Retype exactly the lines of the material below, from the one containing "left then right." through the last, with both ends kept.

[[ Available data open ]]

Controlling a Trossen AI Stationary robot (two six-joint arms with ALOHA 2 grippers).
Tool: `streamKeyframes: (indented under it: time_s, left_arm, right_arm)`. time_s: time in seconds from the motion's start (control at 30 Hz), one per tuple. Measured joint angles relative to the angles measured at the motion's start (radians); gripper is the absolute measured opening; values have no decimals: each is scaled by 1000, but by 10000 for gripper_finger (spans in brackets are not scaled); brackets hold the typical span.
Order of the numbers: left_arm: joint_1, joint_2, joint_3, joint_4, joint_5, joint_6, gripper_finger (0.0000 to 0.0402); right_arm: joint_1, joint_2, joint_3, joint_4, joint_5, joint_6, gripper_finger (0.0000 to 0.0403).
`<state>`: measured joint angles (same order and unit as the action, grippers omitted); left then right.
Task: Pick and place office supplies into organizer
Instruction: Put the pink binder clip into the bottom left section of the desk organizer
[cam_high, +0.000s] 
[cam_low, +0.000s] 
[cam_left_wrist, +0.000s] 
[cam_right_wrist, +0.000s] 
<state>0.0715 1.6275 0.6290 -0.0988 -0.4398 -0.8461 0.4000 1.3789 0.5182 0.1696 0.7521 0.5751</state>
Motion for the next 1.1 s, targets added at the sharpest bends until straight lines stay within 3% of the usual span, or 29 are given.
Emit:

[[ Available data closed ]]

• **Answer for this exercise**
`<state>`: measured joint angles (same order and unit as the action, grippers omitted); left then right.
Task: Pick and place office supplies into organizer
Instruction: Put the pink binder clip into the bottom left section of the desk organizer
[cam_high, +0.000s] 
[cam_low, +0.000s] 
[cam_left_wrist, +0.000s] 
[cam_right_wrist, +0.000s] 
<state>0.0715 1.6275 0.6290 -0.0988 -0.4398 -0.8461 0.4000 1.3789 0.5182 0.1696 0.7521 0.5751</state>
Motion for the next 1.1 s, targets added at the sharpest bends until straight lines stay within 3% of the usual span, or 29 are given.
Emit:

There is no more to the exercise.